Agents and brokers should understand the underwriter’s appetite before submitting business, Ray said. “Not wasting your time or the underwriter’s time is crucial in this marketplace. Speaking with the underwriter and connecting about what is needed ahead of time is important. Bottom line, a complete submission will get their attention vs. one that has second and third-generation photocopies attached.”
Ray added that “being careful how hard you push in this marketplace is important, so try and recognize when your welcome is running out.”
The industry is in a learning curve among retailers, insurance carriers, wholesalers/MGAs and reinsurers, said Bruce Coates with Westport. “Many professionals in the supply chain are new to a hard market and everyone is being educated during the course of selling, submitting and binding business,” he said. “The effects of September 11 have dramatically accelerated change in price and strict underwriting that were inevitable due to certain habits of all the players in the last 10 years.”
Larry Neilson, CEO of National Marketing Services, observed the frantic pace around new business submissions and last-minute renewals. “This confirms the disconnect between retailers, carriers, wholesalers and reinsurers,” he commented.
“It’s apparent that all the players in the supply chain of the property/casualty industry are in the beginning of an educational process,” Neilson said. “Many new agency owners who have taken over their fathers’ agencies or were hired out of college never have experienced a hard market.”
Added Jack Fries, principal of Fries & Fries Consulting: “The importance of strengthening the relationship with your carriers in today’s marketplace is analogous to calling plays in a huddle during a football game. The objective is to always get a touchdown. In the ever-changing marketplace the plays can change quickly, which means your short and long-term plans must change.”

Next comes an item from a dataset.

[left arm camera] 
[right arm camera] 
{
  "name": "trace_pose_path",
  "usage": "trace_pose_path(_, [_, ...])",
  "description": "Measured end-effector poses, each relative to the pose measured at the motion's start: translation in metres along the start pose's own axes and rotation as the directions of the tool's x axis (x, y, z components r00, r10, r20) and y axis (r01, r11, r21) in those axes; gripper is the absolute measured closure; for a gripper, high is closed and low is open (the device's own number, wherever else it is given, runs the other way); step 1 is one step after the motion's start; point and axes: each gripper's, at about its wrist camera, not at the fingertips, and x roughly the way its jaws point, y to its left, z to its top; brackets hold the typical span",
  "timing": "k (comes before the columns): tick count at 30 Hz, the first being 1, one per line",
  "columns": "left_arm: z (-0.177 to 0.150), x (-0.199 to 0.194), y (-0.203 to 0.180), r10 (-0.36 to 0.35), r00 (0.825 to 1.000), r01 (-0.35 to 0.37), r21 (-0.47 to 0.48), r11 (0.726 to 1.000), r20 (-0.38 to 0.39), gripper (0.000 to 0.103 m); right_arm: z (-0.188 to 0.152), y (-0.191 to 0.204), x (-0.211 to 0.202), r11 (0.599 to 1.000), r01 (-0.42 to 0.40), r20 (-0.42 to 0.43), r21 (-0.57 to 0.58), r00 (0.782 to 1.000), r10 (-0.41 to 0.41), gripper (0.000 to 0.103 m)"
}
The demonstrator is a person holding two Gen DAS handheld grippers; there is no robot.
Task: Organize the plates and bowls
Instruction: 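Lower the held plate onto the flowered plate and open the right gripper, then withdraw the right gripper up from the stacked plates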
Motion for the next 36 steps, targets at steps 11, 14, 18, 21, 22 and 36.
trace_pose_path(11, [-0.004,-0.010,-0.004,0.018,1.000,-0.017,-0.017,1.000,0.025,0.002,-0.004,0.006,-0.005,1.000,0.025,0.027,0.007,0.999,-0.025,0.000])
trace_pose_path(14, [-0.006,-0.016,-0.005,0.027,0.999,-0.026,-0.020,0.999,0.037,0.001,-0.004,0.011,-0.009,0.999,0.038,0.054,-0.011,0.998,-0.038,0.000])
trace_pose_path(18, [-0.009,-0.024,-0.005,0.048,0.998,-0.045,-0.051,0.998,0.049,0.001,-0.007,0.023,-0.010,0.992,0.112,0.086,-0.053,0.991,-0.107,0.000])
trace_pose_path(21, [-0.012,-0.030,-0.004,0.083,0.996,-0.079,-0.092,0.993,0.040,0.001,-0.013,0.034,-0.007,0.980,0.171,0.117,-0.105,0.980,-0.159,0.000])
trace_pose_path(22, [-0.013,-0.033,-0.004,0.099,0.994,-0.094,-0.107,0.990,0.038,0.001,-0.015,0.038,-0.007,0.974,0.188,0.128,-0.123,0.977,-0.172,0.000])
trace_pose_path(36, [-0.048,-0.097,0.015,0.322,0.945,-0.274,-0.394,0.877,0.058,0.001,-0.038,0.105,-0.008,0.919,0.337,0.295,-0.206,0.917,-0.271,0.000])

Jack McMahan, CEO of insurance customer relationship management (CRM) firm Baetis, Inc., talked about the importance of understanding business customers’ business needs not solely insurance needs. “Your customers aren’t customers. They are people,” he said.
McMahan said agencies must examine customer data (profiling), segment customers (differentiation), and determine what critical information is missing from a client.
For example, he pointed out, many agencies might not even be aware that certain accounts are either generating decent revenue or have the potential to. “Many agencies are confused or define CRM as technology, when in fact CRM is a business strategy not a technology,” he said. “Data enrichment is critical to understanding your customer.”